EXERCISE |
Without reproducing any image, print the listing below exactly.

- Opening Delimiter -

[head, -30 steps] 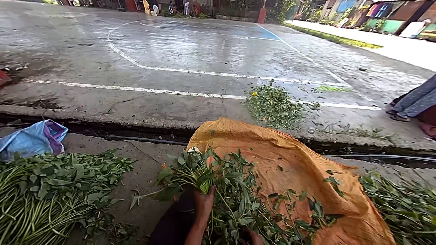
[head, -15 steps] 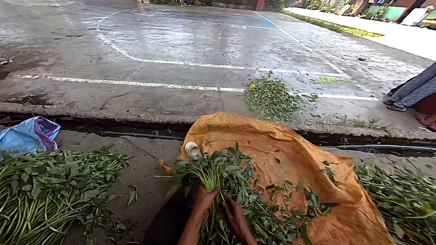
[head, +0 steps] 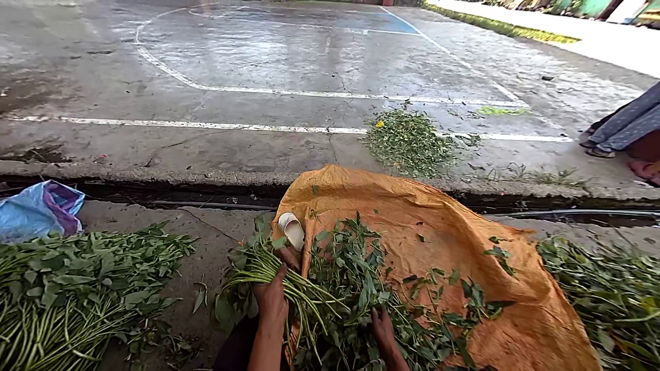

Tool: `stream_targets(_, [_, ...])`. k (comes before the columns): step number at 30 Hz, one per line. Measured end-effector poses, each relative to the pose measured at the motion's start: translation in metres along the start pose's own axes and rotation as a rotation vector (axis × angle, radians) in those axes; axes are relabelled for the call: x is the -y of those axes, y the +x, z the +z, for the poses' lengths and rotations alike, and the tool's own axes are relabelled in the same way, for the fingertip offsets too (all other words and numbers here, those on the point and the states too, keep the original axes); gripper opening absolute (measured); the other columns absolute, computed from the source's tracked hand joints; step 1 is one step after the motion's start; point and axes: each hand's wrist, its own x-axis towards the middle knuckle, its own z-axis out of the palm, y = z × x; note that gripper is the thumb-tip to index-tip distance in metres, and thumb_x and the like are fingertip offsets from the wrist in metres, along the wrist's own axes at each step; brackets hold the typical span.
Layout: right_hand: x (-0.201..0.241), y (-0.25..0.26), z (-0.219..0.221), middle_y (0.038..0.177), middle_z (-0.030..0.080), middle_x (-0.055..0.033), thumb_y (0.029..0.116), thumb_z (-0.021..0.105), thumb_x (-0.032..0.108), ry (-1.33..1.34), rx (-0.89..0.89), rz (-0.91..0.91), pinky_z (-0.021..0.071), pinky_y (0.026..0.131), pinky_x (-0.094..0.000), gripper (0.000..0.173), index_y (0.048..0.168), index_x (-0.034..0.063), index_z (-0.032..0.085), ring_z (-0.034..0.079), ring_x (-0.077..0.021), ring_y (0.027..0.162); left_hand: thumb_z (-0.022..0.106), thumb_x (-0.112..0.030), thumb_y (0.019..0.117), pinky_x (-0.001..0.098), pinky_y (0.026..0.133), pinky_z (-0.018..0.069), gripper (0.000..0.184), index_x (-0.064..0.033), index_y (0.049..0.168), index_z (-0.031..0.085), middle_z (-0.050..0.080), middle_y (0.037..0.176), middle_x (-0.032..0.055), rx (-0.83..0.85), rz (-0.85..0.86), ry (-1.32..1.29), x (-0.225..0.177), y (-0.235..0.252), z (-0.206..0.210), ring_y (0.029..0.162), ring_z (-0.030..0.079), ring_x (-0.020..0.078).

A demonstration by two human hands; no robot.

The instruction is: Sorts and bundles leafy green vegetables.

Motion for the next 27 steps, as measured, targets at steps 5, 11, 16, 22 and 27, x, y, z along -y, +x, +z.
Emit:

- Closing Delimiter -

SOLUTION BELOW |
[head, -30 steps] 
[head, -15 steps] 
[head, +0 steps] 

Tool: `stream_targets(_, [_, ...])`. k (comes before the columns): step number at 30 Hz, one per line. Measured end-effector poses, each relative to the pose measured at the motion's start: translation in metres along the start pose's own axes and rotation as a rotation vector (axis × angle, radians) in those axes; axes are relabelled for the call: x is the -y of those axes, y the +x, z the +z, for the poses' lengths and rotations alike, and the tool's own axes are relabelled in the same way, for the fingertip offsets too (all other words and numbers here, those on the point and the states too, keep the original axes); gripper opening absolute (measured); the other columns absolute, computed from the source's tracked hand joints; step 1 is one step after the motion's start; point and axes: each hand's wrist, its own x-axis towards the middle knuckle, its own z-axis out of the palm, y = z × x; note that gripper is the thumb-tip to index-tip distance in metres, and thumb_x and the like are fingertip offsets from the wrist in metres, along the wrist's own axes at each step; brackets hold the typical span.
Layout: right_hand: x (-0.201..0.241), y (-0.25..0.26), z (-0.219..0.221), middle_y (0.038..0.177), middle_z (-0.030..0.080), middle_x (-0.055..0.033), thumb_y (0.029..0.116), thumb_z (-0.021..0.105), thumb_x (-0.032..0.108), ry (-1.33..1.34), rx (-0.89..0.89), rz (-0.91..0.91), pinky_z (-0.021..0.071), pinky_y (0.026..0.131), pinky_x (-0.094..0.000), gripper (0.000..0.173), index_y (0.048..0.168), index_x (-0.034..0.063), index_z (-0.032..0.085), ring_z (-0.034..0.079), ring_x (-0.077..0.021), ring_y (0.027..0.162); left_hand: thumb_z (-0.022..0.106), thumb_x (-0.112..0.030), thumb_y (0.019..0.117), pinky_x (-0.001..0.098), pinky_y (0.026..0.133), pinky_z (-0.018..0.069), gripper (0.000..0.184), index_x (-0.064..0.033), index_y (0.049..0.168), index_z (-0.031..0.085), middle_z (-0.050..0.080), middle_y (0.037..0.176), middle_x (-0.032..0.055), rx (-0.83..0.85), rz (-0.85..0.86), ry (-1.32..1.29), x (-0.225..0.177), y (-0.235..0.252), z (-0.206..0.210), ring_y (0.029..0.162), ring_z (-0.030..0.079), ring_x (-0.020..0.078).

A demonstration by two human hands; no robot.

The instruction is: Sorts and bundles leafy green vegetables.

Motion for the next 27 steps, as measured, targets at steps 5, 11, 16, 22 and 27, x, y, z along -y, +x, +z.
Emit:

The response is finished.